Attualmente, i recenti studi scientifici (CLOSE, REDUCE, PFO-DEFENSE, RESPECT) hanno dimostrato una riduzione significativa del numero di recidive di eventi ischemici cerebrali dopo la chiusura percutanea soltanto per due tipi di protesi (Amplatzer, Gore). I device Amplatzer sono costituiti totalmente in nitinol (miscela di nickel e titanio), mentre il device Gore Cardioform Septal Occluder presenta una rete di nitinol completamente rivestita esternamente da una membrana di PTFE. Per tale motivo, quest’ultima protesi è di solito preferita nei pazienti che riferiscono allergia al nickel. La protesi “schiaccia” il tunnel del forame ovale (“effetto sandwich”) determinandone la chiusura.

In circa il 25% dei casi, è possibile imbattersi in un forame ovale con “anatomia complessa” ed in tali circostanze la chiusura si rende di più difficile esecuzione. Fenestrazioni accessorie, setti interatriali aneurismatici, ipertrofia lipomatosa del setto interatriale, tunnel lunghi e rigidi sono tutte caratteristiche che rendono complessa la procedura percutanea. Per tale motivo, si raccomanda di effettuare la chiusura percutanea del forame ovale in centri con esperienza e pronti a fronteggiare la chiusura anche delle non rare “anatomie complesse”. 

Dopo la procedura, il paziente viene risvegliato dall’anestesia generale. Una medicazione compressiva viene confezionata al livello della regione inguinale ove è stata punta la vena femorale utilizzata come sito di accesso vascolare e viene mantenuta per circa 24h. 

            

Raccomandazioni post-procedura:

  • Nessuna precauzione specifica deve essere messa in atto nell’immediato post-procedura. 

  • L’allettamento per circa 24h con immobilizzazione dell’arto inferiore dove è stato reperito l’accesso vascolare è l’unica precauzione da prendere per evitare eventuali sanguinamenti indesiderati a livello del sito di accesso. 

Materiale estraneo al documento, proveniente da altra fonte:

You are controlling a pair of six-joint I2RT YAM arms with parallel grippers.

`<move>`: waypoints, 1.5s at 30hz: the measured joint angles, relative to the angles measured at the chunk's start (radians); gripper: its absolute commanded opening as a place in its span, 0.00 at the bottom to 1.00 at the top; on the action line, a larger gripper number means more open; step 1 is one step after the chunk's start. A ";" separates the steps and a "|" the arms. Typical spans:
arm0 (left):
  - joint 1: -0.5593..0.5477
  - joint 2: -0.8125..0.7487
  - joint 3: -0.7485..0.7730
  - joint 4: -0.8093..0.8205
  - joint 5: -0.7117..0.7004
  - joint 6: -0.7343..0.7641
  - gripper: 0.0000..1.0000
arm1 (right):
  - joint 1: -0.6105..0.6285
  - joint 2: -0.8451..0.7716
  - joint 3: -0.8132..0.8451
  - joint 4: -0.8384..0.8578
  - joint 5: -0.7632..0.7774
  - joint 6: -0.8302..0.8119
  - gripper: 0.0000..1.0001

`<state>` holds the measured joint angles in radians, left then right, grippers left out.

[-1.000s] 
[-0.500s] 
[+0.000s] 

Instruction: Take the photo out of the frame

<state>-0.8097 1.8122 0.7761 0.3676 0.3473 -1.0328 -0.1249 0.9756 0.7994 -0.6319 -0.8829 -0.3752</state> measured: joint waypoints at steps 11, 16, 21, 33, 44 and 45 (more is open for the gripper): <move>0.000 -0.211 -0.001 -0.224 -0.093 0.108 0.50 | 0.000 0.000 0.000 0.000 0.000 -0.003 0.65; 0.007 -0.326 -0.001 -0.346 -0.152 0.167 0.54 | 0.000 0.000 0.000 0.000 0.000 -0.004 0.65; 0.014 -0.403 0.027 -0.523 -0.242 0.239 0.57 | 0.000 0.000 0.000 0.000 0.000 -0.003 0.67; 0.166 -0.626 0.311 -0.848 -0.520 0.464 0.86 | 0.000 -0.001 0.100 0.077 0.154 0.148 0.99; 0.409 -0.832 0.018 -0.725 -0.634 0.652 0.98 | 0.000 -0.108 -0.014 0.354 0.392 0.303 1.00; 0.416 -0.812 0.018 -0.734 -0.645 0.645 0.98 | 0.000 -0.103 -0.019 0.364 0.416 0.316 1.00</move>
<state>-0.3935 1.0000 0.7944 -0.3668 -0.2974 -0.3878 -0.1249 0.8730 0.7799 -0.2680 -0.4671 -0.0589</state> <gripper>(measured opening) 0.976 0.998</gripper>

  • Subito dopo la dimissione, il paziente può riprendere una vita regolare, con tanto di attività fisica. L’unica precauzione è quella di evitare eventuali sport di contatto per i primi 3-6 mesi dopo la procedura. 

  • Una terapia con due farmaci antiaggreganti è raccomandata per i primi 6 mesi (clopidogrel e aspirina). Superata tale fase, un singolo antiaggregante (di solito aspirina) dovrebbe essere continuato fino a 5 anni dalla procedura. 

  • Ad un anno di distanza dalla procedura, viene di solito ripetuto l’ecodoppler trans-cranico per confermare la completa chiusura del forame ovale.

 

Quali sono i possibili rischi correlati alla procedura?

Le complicanze procedurali sono rare (2-4% dei casi) e di solito interessano il sito di accesso (fistole, ematomi, ecc.). 

Le complicanze più importanti sebbene estremamente rare (0.2%-2% dei casi) sono: le aritmie atriali (fibrillazione atriale), la lesione delle strutture cardiache adiacenti (auricola, vene polmonari, ecc.), lo sviluppo di trombi sui dischi del device e l’embolizzazione della protesi. In quest’ultima circostanza, di solito la protesi viene recuperata nella maggior parte dei casi stesso per via percutanea.

 

Conclusioni

La chiusura percutanea del forame ovale è una tecnica attualmente diffusa e consolidata. E’indicata nei pazienti con forame ovale che sviluppano un evento ischemico cerebrale “sine causa”. 

La procedura, se efficace e conclusa senza complicanze, è definitiva e non sono necessari altri interventi invasivi durante il follow-up.